TASK GOAL: Each line of the data is to be output verbatim, with the images removed.

DATA SEGMENT:
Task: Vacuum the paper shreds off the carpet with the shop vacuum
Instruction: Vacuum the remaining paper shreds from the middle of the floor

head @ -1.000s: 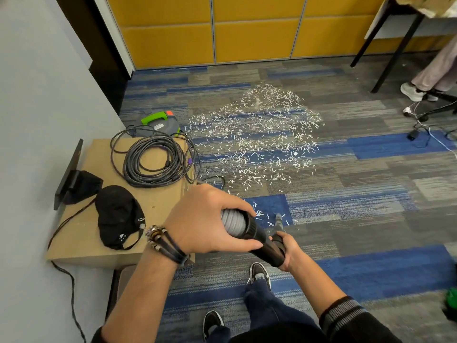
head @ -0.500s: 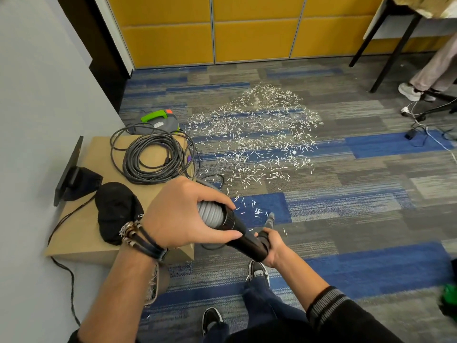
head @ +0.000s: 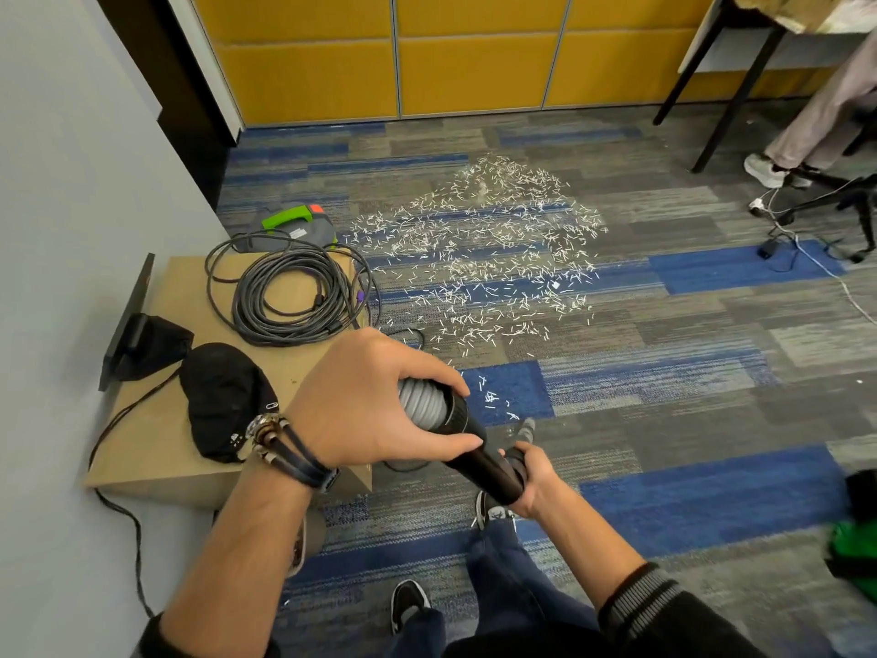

ANSWER TO THIS PROBLEM:
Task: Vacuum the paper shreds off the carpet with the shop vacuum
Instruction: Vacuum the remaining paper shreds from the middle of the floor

head @ -1.000s: 
head @ -0.500s: 
head @ +0.000s: 

The output is complete as it stands.